Pharmacokinetics is the study of the fate of Pharmaceuticals and other biologically active compounds from the time they are introduced into the body until they are eliminated. For example, the sequence of events for an oral drug can include absorption through the various mucosal surfaces, distribution via the blood stream to various tissues, biotransformation in the liver and other tissues, action at the target site, and elimination of drug and metabolites in urine or bile. Pharmacokinetics provides a rational means of approaching the metabolism of a compound in a biological system. For reviews of pharmacokinetic equations and models, see, for example, Poulin and Theil (2000) J Pharm Sci. 89(1):16-35; Slob et al. (1997) Crit Rev Toxicol. 27(3):261-72; Haddad et al. (1996) Toxicol Lett. 85(2):113-26; Hoang (1995) Toxicol Lett. 79(1-3):99-106; Knaak et al. (1995) Toxicol Lett. 79(1-3):87-98; and Ball and Schwartz (1994) Comput Biol Med. 24(4):269-76.
One of the fundamental challenges researchers face in drug, environmental, nutritional, consumer product safety, and toxicology studies is the extrapolation of metabolic data and risk assessment from in vitro cell culture assays to animals.
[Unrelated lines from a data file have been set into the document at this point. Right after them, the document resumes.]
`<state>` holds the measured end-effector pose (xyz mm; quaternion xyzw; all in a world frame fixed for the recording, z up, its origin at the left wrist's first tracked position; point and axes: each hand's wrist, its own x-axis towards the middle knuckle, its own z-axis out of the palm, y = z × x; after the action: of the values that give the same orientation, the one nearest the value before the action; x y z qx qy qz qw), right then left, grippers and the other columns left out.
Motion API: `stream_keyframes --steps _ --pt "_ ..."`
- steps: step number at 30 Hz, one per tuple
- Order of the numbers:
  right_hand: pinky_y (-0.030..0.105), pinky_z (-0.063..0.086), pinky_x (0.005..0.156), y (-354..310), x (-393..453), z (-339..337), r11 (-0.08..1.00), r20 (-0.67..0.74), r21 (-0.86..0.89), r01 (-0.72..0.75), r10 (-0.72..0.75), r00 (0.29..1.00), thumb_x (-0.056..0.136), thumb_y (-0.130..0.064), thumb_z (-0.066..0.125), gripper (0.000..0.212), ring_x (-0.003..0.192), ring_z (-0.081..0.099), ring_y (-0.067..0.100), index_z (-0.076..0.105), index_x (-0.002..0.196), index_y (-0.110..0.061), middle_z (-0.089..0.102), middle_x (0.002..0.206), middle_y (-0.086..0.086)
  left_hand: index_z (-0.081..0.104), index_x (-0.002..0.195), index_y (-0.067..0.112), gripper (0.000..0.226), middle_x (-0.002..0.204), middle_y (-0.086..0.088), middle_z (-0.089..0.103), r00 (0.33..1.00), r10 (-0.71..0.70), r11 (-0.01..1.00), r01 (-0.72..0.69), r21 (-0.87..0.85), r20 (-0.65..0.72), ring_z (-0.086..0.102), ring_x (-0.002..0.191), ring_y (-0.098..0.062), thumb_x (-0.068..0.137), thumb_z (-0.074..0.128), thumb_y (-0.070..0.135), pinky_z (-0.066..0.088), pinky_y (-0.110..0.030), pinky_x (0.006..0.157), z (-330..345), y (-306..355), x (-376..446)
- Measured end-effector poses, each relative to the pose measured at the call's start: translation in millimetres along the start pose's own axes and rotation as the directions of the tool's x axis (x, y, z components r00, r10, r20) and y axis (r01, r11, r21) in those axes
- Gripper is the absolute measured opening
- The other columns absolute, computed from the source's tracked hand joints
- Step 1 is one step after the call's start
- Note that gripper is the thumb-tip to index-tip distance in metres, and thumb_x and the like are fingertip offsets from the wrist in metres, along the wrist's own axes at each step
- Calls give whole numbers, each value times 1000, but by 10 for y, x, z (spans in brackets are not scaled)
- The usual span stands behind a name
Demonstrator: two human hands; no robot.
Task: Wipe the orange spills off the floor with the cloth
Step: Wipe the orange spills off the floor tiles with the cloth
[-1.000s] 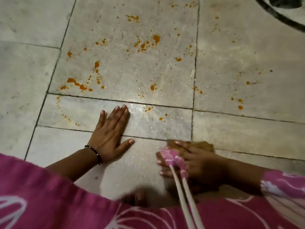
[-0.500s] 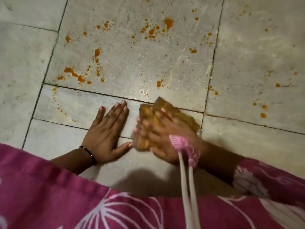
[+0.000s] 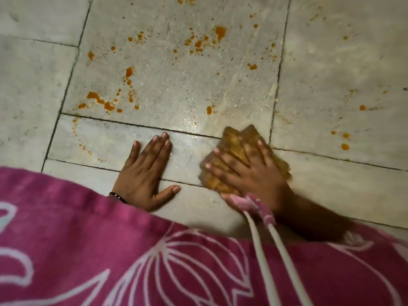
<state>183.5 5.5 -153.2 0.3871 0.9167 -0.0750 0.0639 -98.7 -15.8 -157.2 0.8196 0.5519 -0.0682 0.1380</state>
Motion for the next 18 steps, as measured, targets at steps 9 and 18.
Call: stream_keyframes --steps 9,18 --pt "64 24 103 699 -748 -78 830 22 -1 -558 558 830 85 -58 29 70 129 27 43 28 148 -28 22 157 5 7 150 7 92 157 -13 6 993 40 998 -46 -47 -107 6 145 -26 84 24 70 -5 -53 115 -44 204 153" --pt "52 17 109 716 -1547 71 889 117 67 -453 444 888 92 -61 15 61 132 39 37 8 149 -40 12 157 -6 13 150 10 90 157 -10 11 823 569 817 -566 111 13 8 145 -26 86 26 72 5 -55 114 -50 890 1072"
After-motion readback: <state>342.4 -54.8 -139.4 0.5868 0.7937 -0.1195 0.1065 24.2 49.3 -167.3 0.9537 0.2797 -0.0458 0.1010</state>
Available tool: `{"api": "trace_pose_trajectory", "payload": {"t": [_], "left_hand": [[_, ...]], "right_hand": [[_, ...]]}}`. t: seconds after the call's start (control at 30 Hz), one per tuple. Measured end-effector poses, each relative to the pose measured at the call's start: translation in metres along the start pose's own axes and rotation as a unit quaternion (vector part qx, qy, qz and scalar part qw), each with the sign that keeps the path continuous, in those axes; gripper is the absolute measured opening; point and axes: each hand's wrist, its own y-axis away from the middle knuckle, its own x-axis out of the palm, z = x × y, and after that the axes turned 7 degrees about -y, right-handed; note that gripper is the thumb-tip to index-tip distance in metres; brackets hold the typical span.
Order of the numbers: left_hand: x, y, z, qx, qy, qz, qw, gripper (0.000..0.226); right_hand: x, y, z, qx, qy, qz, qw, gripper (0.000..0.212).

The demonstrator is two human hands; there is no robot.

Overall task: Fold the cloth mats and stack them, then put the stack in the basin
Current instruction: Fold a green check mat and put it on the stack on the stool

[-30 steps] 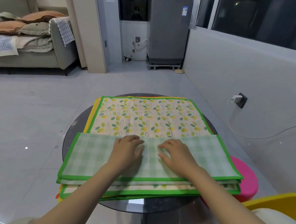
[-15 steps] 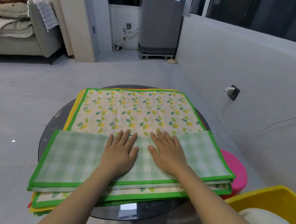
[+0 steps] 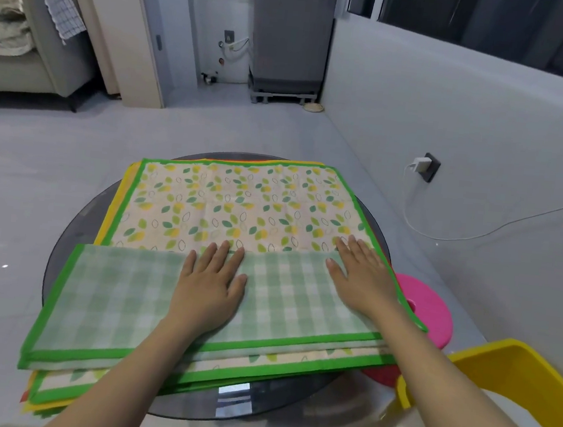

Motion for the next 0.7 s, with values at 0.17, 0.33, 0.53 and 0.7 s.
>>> {"api": "trace_pose_trajectory", "payload": {"t": [0.17,0.33,0.53,0.7], "left_hand": [[-0.002,0.001,-0.001,0.000,0.006,-0.001,1.000,0.055],[-0.003,0.001,-0.001,-0.002,0.011,0.004,1.000,0.055],[-0.005,0.003,0.010,0.008,0.020,0.008,1.000,0.053],[-0.003,0.018,0.068,-0.047,0.016,0.006,0.999,0.069]], "right_hand": [[-0.004,0.000,0.011,0.008,-0.015,0.018,1.000,0.059],[0.004,0.008,0.073,-0.073,-0.060,0.011,0.995,0.053],[0.035,0.011,0.131,-0.148,-0.063,0.057,0.985,0.051],[0.041,0.014,0.128,-0.146,-0.026,0.057,0.987,0.055]]}}
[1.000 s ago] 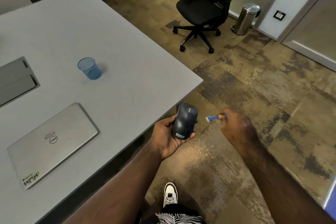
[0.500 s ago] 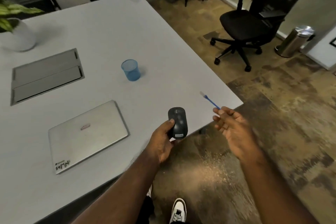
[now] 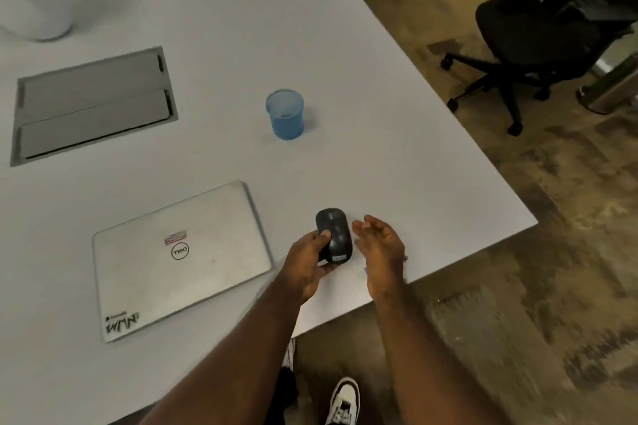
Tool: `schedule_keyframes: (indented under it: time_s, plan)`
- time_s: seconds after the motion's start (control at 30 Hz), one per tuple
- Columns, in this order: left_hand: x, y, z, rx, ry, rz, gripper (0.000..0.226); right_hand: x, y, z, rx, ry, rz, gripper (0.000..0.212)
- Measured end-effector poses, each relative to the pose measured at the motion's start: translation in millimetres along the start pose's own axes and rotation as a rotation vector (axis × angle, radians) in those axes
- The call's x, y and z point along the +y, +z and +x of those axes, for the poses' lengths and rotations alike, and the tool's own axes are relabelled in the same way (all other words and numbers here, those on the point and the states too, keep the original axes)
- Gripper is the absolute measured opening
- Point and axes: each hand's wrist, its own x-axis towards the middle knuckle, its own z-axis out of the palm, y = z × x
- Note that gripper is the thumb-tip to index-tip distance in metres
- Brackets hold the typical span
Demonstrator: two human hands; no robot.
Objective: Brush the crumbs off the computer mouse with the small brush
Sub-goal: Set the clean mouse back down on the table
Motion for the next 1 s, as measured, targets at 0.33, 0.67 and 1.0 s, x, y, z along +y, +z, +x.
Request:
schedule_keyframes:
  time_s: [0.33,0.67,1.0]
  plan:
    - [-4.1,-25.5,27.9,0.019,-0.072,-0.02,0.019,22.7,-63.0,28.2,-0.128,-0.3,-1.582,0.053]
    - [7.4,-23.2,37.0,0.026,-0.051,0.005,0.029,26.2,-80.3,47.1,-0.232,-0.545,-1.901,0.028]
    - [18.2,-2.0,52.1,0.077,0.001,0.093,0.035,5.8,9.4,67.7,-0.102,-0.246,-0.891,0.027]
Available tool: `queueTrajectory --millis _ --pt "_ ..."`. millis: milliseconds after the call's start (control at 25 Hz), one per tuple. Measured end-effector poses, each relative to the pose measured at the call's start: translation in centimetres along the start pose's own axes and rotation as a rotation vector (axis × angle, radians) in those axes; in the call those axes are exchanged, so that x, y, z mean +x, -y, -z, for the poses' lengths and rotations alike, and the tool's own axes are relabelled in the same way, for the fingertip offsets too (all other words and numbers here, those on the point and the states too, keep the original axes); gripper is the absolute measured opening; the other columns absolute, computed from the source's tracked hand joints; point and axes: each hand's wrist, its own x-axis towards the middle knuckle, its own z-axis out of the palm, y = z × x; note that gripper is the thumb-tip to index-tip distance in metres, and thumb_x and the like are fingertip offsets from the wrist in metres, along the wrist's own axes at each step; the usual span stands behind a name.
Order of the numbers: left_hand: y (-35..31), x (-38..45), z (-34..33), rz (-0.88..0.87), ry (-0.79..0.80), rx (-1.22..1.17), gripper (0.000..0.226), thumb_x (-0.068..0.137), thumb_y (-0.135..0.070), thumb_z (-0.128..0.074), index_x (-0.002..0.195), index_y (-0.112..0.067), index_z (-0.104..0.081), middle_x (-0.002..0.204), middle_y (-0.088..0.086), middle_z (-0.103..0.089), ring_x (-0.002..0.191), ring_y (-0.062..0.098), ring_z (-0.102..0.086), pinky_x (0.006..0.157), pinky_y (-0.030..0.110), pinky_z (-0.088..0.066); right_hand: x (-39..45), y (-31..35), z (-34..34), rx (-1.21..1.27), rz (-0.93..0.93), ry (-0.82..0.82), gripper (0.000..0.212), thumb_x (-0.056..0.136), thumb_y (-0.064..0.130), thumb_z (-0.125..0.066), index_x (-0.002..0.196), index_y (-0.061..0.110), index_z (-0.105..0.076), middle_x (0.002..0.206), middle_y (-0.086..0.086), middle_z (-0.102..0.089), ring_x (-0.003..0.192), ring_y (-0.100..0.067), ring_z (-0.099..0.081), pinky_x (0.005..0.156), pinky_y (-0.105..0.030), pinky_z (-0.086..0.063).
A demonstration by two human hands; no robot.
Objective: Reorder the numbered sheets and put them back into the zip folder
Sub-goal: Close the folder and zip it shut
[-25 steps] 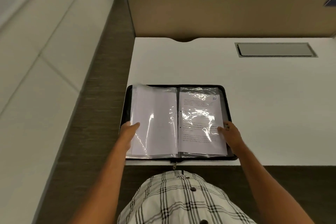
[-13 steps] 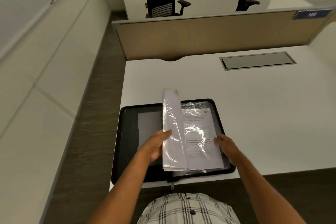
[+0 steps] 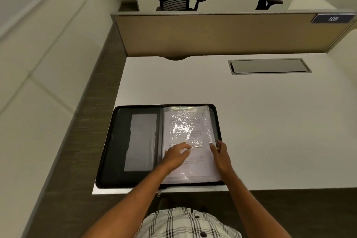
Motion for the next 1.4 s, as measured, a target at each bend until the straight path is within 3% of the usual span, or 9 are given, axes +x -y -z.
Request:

Although some conclusions can be drawn with the application of appropriate pharmacokinetic principles, there are still substantial limitations. One concern is that current screening assays utilize cells under conditions that do not replicate their function in their natural setting. The circulatory flow, interaction with other tissues, and other parameters associated with a physiological response are not found in standard tissue culture formats. For example, in a macroscale cell culture analog (CCA) system, cells are grown at the bottom of chambers. These systems have non-physiological high liquid-to-cell ratios, and have an unrealistic ratio of cell types (e.g., ratio of liver to lung cells). In a variant form of the macroscale CCA system the cells are grown on microcarrier beads. These systems more closely resemble physiological conditions, but are still deficient because they do not mimic physiological conditions accurately enough for predictive studies. Therefore, the resulting assay data is not based on the pattern of drug or toxin exposure that would be found in an animal.
Within living beings, concentration, time and metabolism interact to influence the intensity and duration of a pharmacologic or toxic response. For example, in vivo the presence of liver function strongly affects drug metabolism and bioavailability. Elimination of an active drug by the liver occurs by biotransformation and excretion. Biotransformation reactions include reactions catalyzed by the cytochrome P450 enzymes, which transform many chemically diverse drugs. A second biotransformation phase can add a hydrophilic group, such as glutathione, glucuronic acid or sulfate, to increase water solubility and speed elimination through the kidneys.
While biotransformation can be beneficial, it may also have undesirable consequences. Toxicity results from a complex interaction between a compound and the organism. During the process of biotransformation, the resulting metabolite can be more toxic than the parent compound. The single-cell assays used by many for toxicity screening miss these complex inter-cellular and inter-tissue effects.
Consequently, accurate prediction of human responsiveness to potential pharmaceuticals is difficult, often unreliable, and invariably expensive. Traditional methods of predicting human response utilize surrogates—typically either static, homogeneous in vitro cell culture assays or in vivo animal studies. In vitro cell culture assays are of limited value because they do not accurately mimic the complex environment a drug candidate is subjected to within a human and thus cannot accurately predict human risk. Similarly, while in vivo animal testing can account for these complex inter-cellular and inter-tissue effects not observable from in vitro cell-based assays, in vivo animal studies are extremely expensive, labor-intensive, time consuming, and often the results are of doubtful relevance when correlating human risk.
U.S. Pat. No. 5,612,188 issued to Shuler et al. describes a multicompartmental cell culture system. This culture system uses large components, such as culture chambers, sensors, and pumps, which require the use of large quantities of culture media, cells and test compounds. This system is very expensive to operate and requires a large amount of space in which to operate. Because this system is on such a large scale, the physiological parameters vary considerably from those found in an in vivo situation. It is impossible to accurately generate physiologically realistic conditions at such a large scale.
The development of microscale screening assays and devices that can provide better, faster and more efficient prediction of in vivo toxicity and clinical drug performance is of great interest in a number of fields, and is addressed in the present invention. Such a microscale device would accurately produce physiologically realistic parameters and would more closely model the desired in vivo system being tested.